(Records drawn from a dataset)
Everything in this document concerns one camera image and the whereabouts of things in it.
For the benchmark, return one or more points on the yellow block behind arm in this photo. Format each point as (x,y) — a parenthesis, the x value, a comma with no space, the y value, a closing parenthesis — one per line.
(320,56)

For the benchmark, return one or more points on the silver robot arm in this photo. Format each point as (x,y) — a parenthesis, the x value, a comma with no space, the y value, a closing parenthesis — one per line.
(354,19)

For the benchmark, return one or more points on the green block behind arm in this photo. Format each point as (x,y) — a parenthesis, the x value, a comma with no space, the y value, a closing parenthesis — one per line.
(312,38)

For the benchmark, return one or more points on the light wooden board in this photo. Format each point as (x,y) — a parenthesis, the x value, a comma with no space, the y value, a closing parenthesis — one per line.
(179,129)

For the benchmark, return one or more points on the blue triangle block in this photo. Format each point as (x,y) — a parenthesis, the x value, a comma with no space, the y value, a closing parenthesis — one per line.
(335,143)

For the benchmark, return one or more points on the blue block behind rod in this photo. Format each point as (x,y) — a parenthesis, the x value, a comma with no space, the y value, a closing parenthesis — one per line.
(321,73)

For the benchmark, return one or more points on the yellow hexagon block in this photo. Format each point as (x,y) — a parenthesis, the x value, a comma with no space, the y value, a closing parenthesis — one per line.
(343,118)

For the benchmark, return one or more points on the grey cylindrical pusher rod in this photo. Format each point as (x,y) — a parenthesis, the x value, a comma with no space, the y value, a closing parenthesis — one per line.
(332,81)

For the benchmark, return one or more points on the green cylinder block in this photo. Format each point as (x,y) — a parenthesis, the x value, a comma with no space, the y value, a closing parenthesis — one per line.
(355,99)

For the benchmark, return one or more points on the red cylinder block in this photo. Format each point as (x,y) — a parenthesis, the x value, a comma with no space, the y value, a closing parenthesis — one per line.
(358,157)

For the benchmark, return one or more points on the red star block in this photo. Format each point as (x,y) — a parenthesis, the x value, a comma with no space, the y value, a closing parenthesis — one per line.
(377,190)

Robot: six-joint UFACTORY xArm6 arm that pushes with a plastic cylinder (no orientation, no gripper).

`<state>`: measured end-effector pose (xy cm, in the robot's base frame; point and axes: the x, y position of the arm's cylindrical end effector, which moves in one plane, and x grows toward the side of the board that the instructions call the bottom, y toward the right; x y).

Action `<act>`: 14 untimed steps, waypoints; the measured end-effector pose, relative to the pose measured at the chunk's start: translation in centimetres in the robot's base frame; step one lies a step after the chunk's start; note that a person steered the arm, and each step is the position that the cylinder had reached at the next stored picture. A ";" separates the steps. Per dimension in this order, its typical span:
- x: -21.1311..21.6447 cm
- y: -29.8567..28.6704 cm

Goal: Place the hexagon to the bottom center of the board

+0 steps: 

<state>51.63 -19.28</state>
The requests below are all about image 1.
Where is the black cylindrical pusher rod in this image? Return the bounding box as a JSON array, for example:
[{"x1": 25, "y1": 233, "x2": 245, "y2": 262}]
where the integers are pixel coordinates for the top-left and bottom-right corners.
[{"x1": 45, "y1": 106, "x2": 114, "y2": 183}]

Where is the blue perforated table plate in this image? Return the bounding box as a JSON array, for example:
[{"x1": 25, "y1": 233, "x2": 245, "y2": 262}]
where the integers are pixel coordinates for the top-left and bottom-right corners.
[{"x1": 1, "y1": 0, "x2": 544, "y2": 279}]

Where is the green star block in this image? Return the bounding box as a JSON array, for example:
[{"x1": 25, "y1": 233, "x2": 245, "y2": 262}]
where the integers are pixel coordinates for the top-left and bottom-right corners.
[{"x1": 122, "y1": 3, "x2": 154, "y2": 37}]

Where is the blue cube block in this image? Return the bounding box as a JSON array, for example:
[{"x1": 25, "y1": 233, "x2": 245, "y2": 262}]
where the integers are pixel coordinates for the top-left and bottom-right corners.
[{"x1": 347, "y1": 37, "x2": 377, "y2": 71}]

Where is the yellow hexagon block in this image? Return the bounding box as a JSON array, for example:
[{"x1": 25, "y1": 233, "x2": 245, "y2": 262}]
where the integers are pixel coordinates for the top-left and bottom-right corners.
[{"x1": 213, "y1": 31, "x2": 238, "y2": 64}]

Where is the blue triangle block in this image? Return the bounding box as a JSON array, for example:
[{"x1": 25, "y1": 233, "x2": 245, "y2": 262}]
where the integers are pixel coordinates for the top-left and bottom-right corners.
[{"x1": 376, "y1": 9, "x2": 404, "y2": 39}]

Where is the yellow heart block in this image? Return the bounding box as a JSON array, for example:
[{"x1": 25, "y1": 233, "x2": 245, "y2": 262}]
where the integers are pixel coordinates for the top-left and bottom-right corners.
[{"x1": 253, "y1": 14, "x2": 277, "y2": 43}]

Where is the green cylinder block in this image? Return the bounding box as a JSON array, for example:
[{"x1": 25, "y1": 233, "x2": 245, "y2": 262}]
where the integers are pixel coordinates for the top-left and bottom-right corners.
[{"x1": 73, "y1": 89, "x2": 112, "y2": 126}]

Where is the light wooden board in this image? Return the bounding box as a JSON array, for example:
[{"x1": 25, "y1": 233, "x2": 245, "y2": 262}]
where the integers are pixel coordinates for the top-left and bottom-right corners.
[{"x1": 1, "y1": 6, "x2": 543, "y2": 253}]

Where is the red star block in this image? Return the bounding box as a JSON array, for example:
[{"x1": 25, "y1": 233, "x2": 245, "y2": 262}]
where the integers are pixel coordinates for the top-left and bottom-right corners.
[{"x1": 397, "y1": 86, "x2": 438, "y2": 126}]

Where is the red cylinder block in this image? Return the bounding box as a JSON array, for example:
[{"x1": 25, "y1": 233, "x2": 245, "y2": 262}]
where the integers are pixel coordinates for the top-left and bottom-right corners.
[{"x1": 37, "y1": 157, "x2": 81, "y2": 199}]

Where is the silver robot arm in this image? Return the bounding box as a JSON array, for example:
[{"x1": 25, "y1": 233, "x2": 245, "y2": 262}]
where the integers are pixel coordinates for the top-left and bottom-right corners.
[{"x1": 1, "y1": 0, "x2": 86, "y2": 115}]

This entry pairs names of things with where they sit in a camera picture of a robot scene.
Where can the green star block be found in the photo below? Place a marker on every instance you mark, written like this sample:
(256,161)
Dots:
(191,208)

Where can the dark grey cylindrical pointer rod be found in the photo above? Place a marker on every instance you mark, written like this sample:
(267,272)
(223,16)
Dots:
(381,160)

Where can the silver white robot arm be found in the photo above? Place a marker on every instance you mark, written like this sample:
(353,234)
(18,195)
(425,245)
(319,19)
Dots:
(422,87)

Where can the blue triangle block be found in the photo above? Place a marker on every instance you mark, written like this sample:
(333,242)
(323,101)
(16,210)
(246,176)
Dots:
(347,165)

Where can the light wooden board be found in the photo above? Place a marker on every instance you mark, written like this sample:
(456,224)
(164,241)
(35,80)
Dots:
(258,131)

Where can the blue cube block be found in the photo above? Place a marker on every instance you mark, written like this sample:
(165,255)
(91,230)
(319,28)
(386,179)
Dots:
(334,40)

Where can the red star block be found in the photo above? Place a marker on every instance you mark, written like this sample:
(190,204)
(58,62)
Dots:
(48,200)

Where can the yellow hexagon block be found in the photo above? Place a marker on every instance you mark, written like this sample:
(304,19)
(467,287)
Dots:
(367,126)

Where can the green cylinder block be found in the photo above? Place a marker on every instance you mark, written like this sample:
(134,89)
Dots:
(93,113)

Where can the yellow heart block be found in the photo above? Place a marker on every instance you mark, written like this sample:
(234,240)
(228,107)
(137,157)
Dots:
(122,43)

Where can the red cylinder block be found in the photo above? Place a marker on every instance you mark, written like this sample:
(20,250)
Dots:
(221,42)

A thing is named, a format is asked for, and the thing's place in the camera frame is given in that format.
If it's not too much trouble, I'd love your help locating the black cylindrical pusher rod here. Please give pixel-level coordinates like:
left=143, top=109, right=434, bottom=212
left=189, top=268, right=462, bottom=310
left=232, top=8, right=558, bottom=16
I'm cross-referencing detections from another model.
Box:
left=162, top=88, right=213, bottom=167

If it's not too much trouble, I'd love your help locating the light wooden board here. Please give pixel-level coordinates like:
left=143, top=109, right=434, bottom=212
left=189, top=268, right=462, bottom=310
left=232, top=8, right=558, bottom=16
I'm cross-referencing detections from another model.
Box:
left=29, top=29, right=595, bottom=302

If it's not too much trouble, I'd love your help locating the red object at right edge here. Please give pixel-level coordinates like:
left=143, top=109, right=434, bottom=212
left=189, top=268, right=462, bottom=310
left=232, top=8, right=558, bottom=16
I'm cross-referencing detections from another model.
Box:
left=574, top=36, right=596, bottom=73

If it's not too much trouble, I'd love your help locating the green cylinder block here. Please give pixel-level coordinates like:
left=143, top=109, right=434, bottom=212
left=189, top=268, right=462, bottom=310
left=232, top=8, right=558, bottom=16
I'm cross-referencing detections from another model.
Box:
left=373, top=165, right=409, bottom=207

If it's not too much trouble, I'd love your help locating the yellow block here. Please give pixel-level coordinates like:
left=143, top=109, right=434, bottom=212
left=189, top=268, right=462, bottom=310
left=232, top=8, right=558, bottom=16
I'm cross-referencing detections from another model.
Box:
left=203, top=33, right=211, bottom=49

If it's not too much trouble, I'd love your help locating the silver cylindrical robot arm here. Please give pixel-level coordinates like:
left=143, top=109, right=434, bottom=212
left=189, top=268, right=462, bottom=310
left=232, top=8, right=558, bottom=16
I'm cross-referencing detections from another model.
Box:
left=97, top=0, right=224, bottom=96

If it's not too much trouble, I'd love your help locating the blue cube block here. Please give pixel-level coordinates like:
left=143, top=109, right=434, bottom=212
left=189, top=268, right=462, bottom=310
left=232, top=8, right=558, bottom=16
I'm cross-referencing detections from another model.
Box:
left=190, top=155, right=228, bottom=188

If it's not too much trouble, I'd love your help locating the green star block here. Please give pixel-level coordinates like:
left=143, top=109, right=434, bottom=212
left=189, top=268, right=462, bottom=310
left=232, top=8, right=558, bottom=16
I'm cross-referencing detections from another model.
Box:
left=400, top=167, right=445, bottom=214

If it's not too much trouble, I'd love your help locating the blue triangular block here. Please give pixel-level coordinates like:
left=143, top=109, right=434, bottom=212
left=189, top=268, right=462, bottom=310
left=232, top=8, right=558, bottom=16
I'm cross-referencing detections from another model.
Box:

#### [Task prompt]
Using the entries, return every line where the word "things" can be found.

#### [Answer for this exercise]
Everything in this document concerns one camera image and the whereabouts of things in it.
This entry pairs names of things with where they sit in a camera picture of a robot scene.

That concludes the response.